I was continuing to follow GREEN LANTERN/GREEN ARROW regularly, even though I wasn’t quite enjoying it as much as I felt I ought to–certainly not as much as those short Green Lantern stories that used to run in the back pages of FLASH. As much as anything, I think this was due to the odd mix-in of Green Arrow and his world into the Emerald Crusader’s adventures. I liked Green Arrow fine enough, but he really worked best in a totally different milieu, and so the series constantly felt as though one of its leads was in the wrong place dealing with the wrong stuff. This cover is a good example of that. How incongruous is it to see Green Arrow and Black Canary held at gunpoint by an alien on a spaceship?
This was the second part to a two-part story that had begun in the previous issue–an issue that had vexed me for having pulled that specious sales trick of having the cover image be the cliffhanger–the same cliffhanger that we pick up from here. So while I was interested in seeing how the heroes would get out of this situation, I had already been burned by this story, and so I definitely went into it with my hackles raised a little bit. When we left off, Green Arrow was on a ship in space, about to be hurled out of an airlock into the void. And Green Lantern, the only person who might save him, was trapped in a convenient Null-Time Void that had cropped up.
So how does Ollie survive? Well, last issue, when he battled the mind-controlled Black Canary, the cable on the helmet that was turning her into a mindless thrall (to say nothing of a battery for the ship they were on) got pulled out, and she springs into action, clobbering the aliens holding Green Arrow from behind and giving him the break he needed to turn the situation around. But at that moment a second space ship shows up and blasts the first ship into immobility–causing the evil alien captain who had abducted the Earth humans to abandon ship in an escape capsule. The other ship tries to shoot down the escaping capsule, and its shots penetrate the Time-Null field where Green Lantern is stuck in a second of time. This jolts him back to awareness.

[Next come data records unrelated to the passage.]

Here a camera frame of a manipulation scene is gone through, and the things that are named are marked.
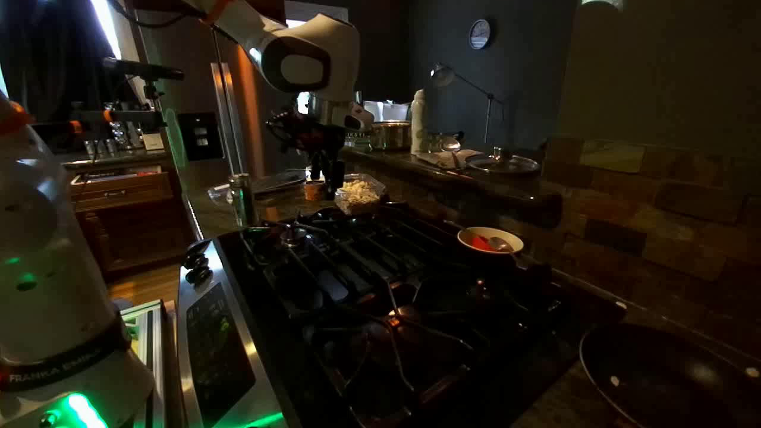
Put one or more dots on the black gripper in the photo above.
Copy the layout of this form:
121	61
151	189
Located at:
317	141

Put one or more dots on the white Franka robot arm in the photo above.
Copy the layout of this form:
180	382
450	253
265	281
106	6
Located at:
65	353

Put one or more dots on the black gas stove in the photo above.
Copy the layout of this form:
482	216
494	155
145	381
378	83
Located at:
362	322

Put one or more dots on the clear tray of popcorn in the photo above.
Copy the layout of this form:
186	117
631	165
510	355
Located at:
360	191

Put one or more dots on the glass jar on counter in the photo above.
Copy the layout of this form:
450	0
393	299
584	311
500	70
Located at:
241	189

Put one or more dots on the stainless steel refrigerator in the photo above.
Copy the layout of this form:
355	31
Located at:
216	102

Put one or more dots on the silver plate on counter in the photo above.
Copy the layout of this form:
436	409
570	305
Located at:
515	165

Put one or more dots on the white bowl with red food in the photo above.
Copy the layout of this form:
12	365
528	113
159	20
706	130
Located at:
488	241

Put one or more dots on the wooden cabinet drawer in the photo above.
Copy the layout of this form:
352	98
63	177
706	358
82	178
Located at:
132	216

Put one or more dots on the black frying pan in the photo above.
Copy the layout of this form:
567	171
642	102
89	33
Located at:
656	379

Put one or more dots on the round wall clock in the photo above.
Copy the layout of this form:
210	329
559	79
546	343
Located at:
481	33

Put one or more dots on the camera tripod mount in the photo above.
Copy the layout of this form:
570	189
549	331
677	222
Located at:
123	109

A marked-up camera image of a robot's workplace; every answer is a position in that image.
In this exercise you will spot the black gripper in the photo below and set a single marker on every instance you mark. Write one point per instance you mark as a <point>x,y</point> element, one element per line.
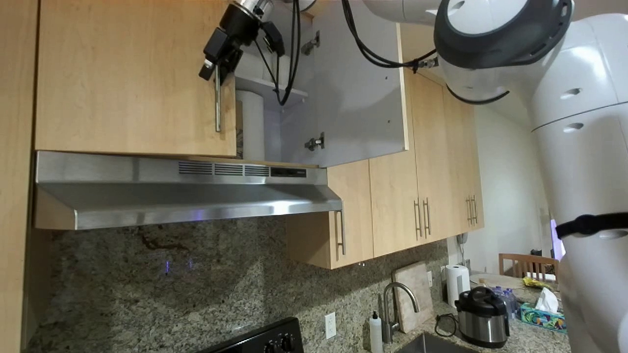
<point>236,28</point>

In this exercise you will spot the cabinet door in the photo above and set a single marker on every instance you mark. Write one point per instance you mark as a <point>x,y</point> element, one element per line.
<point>122,77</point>
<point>342,107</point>

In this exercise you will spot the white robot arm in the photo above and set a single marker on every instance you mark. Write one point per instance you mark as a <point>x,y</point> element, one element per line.
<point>564,79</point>

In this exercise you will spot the tall light wood cabinet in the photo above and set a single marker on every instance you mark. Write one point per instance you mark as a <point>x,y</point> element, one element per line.
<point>427,193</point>

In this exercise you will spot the black electric stove top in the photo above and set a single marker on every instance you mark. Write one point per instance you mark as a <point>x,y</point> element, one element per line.
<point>281,336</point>

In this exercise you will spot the stainless steel range hood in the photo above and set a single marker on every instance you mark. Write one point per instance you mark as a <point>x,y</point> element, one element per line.
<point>79,191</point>

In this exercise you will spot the white soap bottle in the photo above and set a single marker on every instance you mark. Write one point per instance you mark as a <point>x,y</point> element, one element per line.
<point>376,334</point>

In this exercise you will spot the wooden cutting board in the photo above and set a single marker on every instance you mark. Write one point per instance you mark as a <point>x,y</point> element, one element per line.
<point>421,283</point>

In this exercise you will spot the chrome kitchen faucet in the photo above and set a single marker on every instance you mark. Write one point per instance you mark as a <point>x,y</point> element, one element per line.
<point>391,309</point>

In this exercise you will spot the white electric kettle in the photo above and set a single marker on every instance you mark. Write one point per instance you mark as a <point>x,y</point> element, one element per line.
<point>458,281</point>

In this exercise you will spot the stainless steel sink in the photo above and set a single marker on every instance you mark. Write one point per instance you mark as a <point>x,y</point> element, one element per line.
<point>432,344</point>

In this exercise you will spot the black rice cooker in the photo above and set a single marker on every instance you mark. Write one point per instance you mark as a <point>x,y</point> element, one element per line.
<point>484,319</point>

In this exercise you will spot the wooden chair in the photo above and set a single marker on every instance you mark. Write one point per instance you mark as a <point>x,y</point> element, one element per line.
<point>529,268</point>

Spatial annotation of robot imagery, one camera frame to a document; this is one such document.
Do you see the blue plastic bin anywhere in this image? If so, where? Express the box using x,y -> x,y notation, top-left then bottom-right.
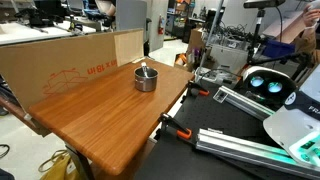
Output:
263,40 -> 295,58

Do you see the far orange black clamp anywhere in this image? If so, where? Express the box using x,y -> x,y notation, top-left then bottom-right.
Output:
187,81 -> 209,96

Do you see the person's hand at right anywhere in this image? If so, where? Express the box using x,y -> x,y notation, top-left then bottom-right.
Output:
303,9 -> 320,28

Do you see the aluminium extrusion rail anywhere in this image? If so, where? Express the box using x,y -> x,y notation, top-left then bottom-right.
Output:
196,129 -> 320,180
213,86 -> 274,121

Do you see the red fire extinguisher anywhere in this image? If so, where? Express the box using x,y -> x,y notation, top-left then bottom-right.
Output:
158,14 -> 165,35

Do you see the orange black clamp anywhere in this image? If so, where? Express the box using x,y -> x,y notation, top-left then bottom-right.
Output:
187,81 -> 209,96
158,113 -> 192,140

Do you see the far aluminium extrusion rail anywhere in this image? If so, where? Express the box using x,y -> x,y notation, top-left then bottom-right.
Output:
213,86 -> 274,121

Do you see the near aluminium extrusion rail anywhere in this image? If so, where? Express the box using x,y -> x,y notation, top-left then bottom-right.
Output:
196,129 -> 320,180

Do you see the large brown cardboard panel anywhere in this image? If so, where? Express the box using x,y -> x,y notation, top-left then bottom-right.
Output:
0,29 -> 144,109

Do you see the near orange black clamp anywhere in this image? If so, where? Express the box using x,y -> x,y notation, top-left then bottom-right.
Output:
158,113 -> 192,140

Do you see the little silver metal pot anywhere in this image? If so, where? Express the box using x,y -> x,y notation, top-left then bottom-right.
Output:
134,67 -> 158,92

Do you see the white VR headset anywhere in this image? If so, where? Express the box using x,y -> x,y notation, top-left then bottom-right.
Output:
242,66 -> 297,107

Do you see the black marker with white cap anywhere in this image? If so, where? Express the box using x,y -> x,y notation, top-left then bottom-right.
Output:
141,62 -> 148,78

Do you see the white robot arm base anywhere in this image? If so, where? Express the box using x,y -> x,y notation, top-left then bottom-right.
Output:
263,66 -> 320,169

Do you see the black camera on tripod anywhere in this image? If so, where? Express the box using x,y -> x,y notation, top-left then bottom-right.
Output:
243,0 -> 286,65

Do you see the black perforated breadboard table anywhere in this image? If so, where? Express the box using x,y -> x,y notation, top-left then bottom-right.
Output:
134,83 -> 320,180

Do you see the yellow bag on floor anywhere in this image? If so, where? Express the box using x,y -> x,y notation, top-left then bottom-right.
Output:
38,150 -> 81,180

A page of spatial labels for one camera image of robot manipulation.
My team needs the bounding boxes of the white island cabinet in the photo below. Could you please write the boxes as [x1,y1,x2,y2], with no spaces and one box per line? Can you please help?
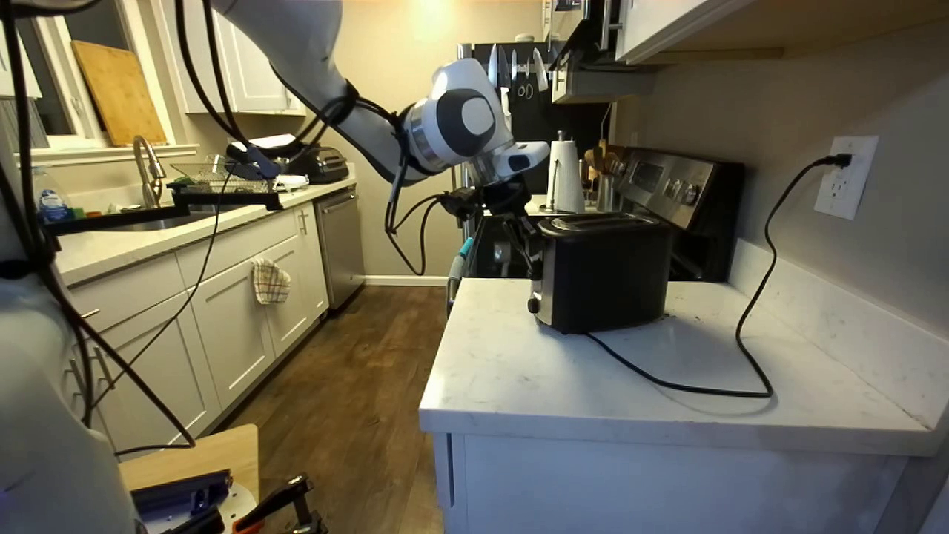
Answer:
[421,280,949,534]

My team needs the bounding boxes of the steel kitchen faucet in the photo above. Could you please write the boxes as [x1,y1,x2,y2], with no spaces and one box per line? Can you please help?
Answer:
[132,136,166,209]

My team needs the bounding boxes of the white paper towel roll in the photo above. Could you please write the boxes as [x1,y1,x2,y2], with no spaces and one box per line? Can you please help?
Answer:
[544,135,584,215]

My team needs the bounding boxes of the black stovetop appliance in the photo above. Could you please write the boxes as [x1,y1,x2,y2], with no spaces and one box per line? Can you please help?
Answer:
[223,135,350,184]

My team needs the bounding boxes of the white lower cabinet doors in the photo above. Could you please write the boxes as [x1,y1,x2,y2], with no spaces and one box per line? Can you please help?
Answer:
[60,206,326,455]

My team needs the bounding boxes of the stainless steel stove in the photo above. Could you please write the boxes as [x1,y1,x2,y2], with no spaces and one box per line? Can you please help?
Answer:
[601,147,743,283]

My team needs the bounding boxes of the black toaster power cord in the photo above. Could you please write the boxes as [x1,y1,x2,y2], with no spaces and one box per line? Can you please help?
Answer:
[584,151,853,405]

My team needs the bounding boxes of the wooden box near base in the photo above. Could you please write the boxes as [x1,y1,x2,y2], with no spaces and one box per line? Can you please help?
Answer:
[119,424,261,534]

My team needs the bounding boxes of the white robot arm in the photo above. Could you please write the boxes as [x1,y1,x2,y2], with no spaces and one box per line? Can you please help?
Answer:
[208,0,549,191]

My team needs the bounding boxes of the stainless steel dishwasher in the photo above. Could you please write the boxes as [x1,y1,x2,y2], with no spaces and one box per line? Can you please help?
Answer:
[318,191,363,313]

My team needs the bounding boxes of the white upper wall cabinet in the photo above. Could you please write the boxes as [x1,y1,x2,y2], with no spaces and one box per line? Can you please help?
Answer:
[540,0,949,71]

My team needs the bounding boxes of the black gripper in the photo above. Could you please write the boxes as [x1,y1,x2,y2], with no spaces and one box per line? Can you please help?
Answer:
[436,178,531,224]

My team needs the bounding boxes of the wooden cutting board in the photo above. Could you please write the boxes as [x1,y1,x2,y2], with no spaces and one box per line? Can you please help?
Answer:
[70,38,166,150]

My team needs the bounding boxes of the white hanging dish towel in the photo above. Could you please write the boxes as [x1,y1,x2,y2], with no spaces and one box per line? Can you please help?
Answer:
[248,259,289,307]

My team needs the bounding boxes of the white wall outlet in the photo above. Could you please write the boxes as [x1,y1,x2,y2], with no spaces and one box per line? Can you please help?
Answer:
[814,136,878,221]

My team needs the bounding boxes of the black toaster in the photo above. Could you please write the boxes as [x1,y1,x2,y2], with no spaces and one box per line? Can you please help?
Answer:
[527,215,672,332]

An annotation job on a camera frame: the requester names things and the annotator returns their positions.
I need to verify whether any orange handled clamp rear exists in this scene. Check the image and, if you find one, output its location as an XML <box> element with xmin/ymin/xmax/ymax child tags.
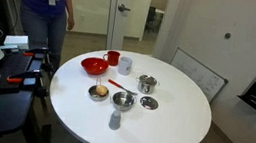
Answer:
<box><xmin>23</xmin><ymin>48</ymin><xmax>48</xmax><ymax>59</ymax></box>

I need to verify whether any white mug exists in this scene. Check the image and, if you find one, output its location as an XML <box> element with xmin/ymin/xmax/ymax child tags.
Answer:
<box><xmin>118</xmin><ymin>57</ymin><xmax>133</xmax><ymax>75</ymax></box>

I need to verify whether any whiteboard leaning on wall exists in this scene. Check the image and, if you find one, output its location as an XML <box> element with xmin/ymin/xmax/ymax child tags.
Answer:
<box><xmin>171</xmin><ymin>48</ymin><xmax>228</xmax><ymax>102</ymax></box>

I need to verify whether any white box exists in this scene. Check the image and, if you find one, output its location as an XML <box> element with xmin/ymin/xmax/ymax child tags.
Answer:
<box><xmin>4</xmin><ymin>35</ymin><xmax>29</xmax><ymax>50</ymax></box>

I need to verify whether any red plastic bowl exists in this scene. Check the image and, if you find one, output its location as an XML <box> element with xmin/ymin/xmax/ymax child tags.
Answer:
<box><xmin>81</xmin><ymin>57</ymin><xmax>109</xmax><ymax>75</ymax></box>

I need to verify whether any steel pot lid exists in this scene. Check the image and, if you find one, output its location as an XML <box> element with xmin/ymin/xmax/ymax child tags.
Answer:
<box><xmin>140</xmin><ymin>96</ymin><xmax>159</xmax><ymax>110</ymax></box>

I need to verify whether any red mug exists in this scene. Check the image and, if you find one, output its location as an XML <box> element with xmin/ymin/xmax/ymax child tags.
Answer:
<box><xmin>103</xmin><ymin>50</ymin><xmax>120</xmax><ymax>66</ymax></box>

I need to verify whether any black side table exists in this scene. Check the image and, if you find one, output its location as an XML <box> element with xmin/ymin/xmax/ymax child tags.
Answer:
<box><xmin>0</xmin><ymin>50</ymin><xmax>53</xmax><ymax>143</ymax></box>

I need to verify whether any steel bowl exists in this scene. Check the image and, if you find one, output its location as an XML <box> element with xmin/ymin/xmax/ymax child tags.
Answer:
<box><xmin>110</xmin><ymin>91</ymin><xmax>136</xmax><ymax>112</ymax></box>

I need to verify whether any orange handled clamp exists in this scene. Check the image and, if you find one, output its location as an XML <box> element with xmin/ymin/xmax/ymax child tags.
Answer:
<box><xmin>7</xmin><ymin>69</ymin><xmax>43</xmax><ymax>83</ymax></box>
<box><xmin>23</xmin><ymin>48</ymin><xmax>48</xmax><ymax>59</ymax></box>

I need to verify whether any small steel strainer pan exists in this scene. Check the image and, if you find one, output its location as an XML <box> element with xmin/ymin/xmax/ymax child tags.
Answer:
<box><xmin>88</xmin><ymin>77</ymin><xmax>109</xmax><ymax>102</ymax></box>

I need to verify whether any grey plastic cup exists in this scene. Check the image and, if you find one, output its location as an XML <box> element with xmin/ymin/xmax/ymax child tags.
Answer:
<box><xmin>108</xmin><ymin>110</ymin><xmax>122</xmax><ymax>130</ymax></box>

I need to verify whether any person in purple shirt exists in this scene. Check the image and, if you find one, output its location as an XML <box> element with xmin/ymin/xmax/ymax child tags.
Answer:
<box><xmin>20</xmin><ymin>0</ymin><xmax>74</xmax><ymax>70</ymax></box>

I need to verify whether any steel pot with handles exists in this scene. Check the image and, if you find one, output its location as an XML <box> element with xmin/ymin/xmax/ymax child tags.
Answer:
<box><xmin>136</xmin><ymin>75</ymin><xmax>160</xmax><ymax>95</ymax></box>

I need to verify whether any yellow ball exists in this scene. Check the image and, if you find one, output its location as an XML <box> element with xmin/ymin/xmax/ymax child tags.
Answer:
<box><xmin>96</xmin><ymin>85</ymin><xmax>107</xmax><ymax>96</ymax></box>

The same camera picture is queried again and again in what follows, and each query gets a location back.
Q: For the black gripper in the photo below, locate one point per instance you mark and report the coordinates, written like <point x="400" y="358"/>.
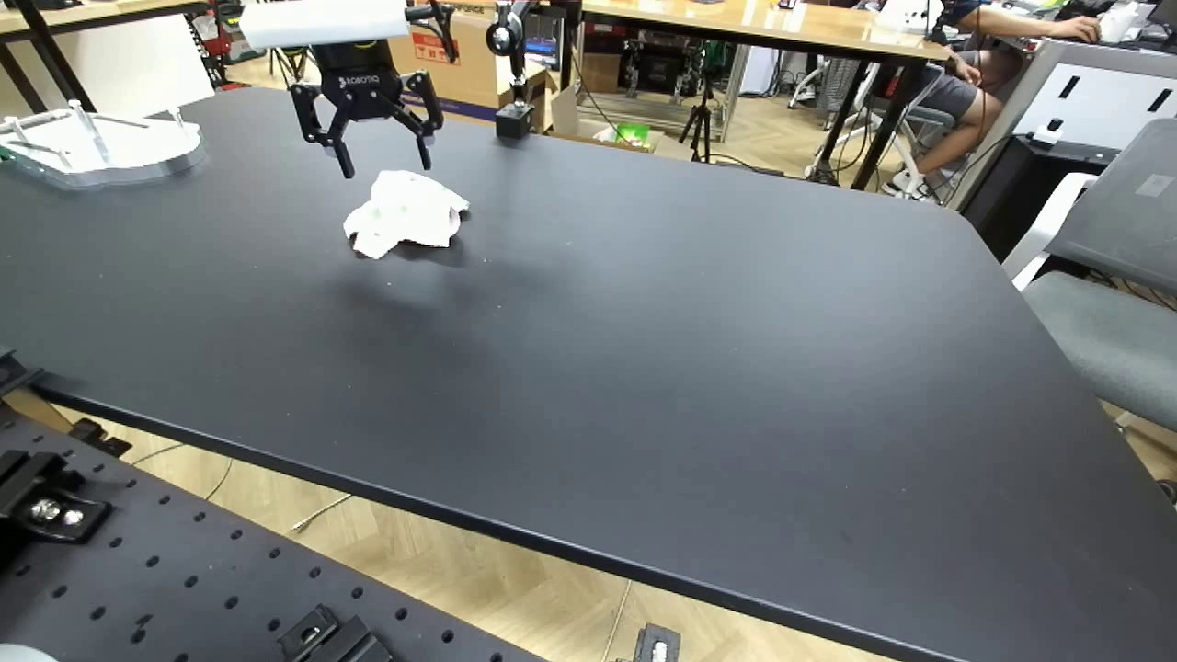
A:
<point x="357" y="82"/>

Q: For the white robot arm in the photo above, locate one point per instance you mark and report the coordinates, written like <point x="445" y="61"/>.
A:
<point x="310" y="23"/>

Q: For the white crumpled cloth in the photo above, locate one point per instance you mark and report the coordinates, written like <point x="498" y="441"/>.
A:
<point x="407" y="208"/>

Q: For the cardboard box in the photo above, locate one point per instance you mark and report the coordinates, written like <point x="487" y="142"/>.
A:
<point x="461" y="82"/>

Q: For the small black tripod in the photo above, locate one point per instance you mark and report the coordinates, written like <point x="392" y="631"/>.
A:
<point x="700" y="126"/>

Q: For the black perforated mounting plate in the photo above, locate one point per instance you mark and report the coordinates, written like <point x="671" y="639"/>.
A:
<point x="107" y="563"/>

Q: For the wooden desk background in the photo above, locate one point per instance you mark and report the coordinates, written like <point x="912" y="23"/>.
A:
<point x="802" y="28"/>

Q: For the seated person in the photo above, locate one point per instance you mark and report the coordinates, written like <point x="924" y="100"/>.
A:
<point x="961" y="92"/>

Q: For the grey office chair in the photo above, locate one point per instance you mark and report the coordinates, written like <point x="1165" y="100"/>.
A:
<point x="1111" y="276"/>

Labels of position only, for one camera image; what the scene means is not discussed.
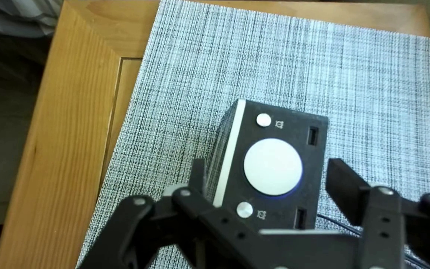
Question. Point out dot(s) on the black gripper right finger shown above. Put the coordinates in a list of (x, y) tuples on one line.
[(390, 223)]

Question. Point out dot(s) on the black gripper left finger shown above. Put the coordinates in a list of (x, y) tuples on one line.
[(139, 227)]

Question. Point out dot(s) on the black cube device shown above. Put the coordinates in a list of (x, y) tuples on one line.
[(266, 165)]

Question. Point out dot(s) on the grey woven placemat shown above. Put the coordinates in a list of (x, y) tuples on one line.
[(373, 87)]

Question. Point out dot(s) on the wooden side table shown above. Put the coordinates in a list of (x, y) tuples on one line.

Green Lantern is able to will himself out of the Time-Null zone now that he is aware of what is going on–and seeing the larger ship firing on the escape capsule, he protects it–then immediately turns and goes back to Earth without communicating with either party or finding out what’s going on. What a cop! The larger ship takes this opportunity to scoop up the adrift vessel that Green Arrow, Black Canary and the civilians are aboard in a tractor beam–and so when the escaped alien captain asks the United Nations for asylum, the pursuing aliens demand he be handed over to them, and use the captive humans as hostages. This is finally enough to get Green Lantern off his ass, and so he charges up his ring and heads off into space, doing what he should have done five pages ago. But as he approaches the hostile ship, the alien leader tells the Lantern that if he turns his Power Ring energies on their craft, all of the humans aboard will be destroyed.
This leads to the most memorable and frankly implausible sequence in the whole story–likely the bit that the tale was crafted around in the first place. Green Arrow fires a shot at the larger alien ship, causing one if its inhabitants to come outside to see what struck them (as though the impact of any arrow would register on a craft that must routinely be repelling asteroids and the like.) Then, armed with the factoid that scientists believed that the human body could withstand exposure to the cold void of space for as much as ten seconds, Green Arrow launches himself out of his ship towards the other, with no protection whatsoever. Rather than being flash-frozen and expiring almost instantly, Green Arrow instead is able to bridge the distance, tussle with the explorer alien, get inside the other ship’s airlock, and close and re-pressurize it so that he can breath, all within ten seconds, and with no ill-effects to himself other than being slightly knackered. As a kid, I can remember trying to work out if this could actually work, and really wanting to believe that it could–even though I knew in my heart that it absolutely couldn’t.
From there, Green Arrow fights his way through the alien ship to the bridge, where Commander PI-X-SQUARE is running things. It’s clear in this story that writer Denny O’Neil was more comfortable and happier writing Green Arrow than his more space-faring and cosmic partner–even though this whole conflict fits more squarely into the Lantern’s world, it’s the Arrow who carries the action, while Hal stands around a lot, sidelined either by the convenient appearance of a plot device like the Time-Null Zone or because he can’t figure out any way to get around the threat to the other humans. As I was buying the series for Green Lantern, this situation vexed me. It’s no wonder I was feeling dissatisfied with the book. It’s somewhat amazing that I stuck with it during this period to be honest.
The story wrap-up takes place in pretty much a single page: Green Arrow has single-handedly defeated the Alien Commander and his troops, and he lowers the field, allowing Green Lantern to board. GL tells the alien leader to get lost and not come back, and he pretends to do so in response to the Lantern’s threats–but he’s obviously more cowed at having been beaten by a guy with a bow and arrow. Green Lantern does get to deliver the captive humans back to Earth, where they learn that the UN Council decided that they would hand the other alien over to the invaders. That’s a moot point now that they’ve run away, but it’s enough to make Green Arrow reconsider his recent decision to run for Mayor of Star City–which seems like a quick and easy way for O’Neil to abandon this plot threat that had been started by other writers.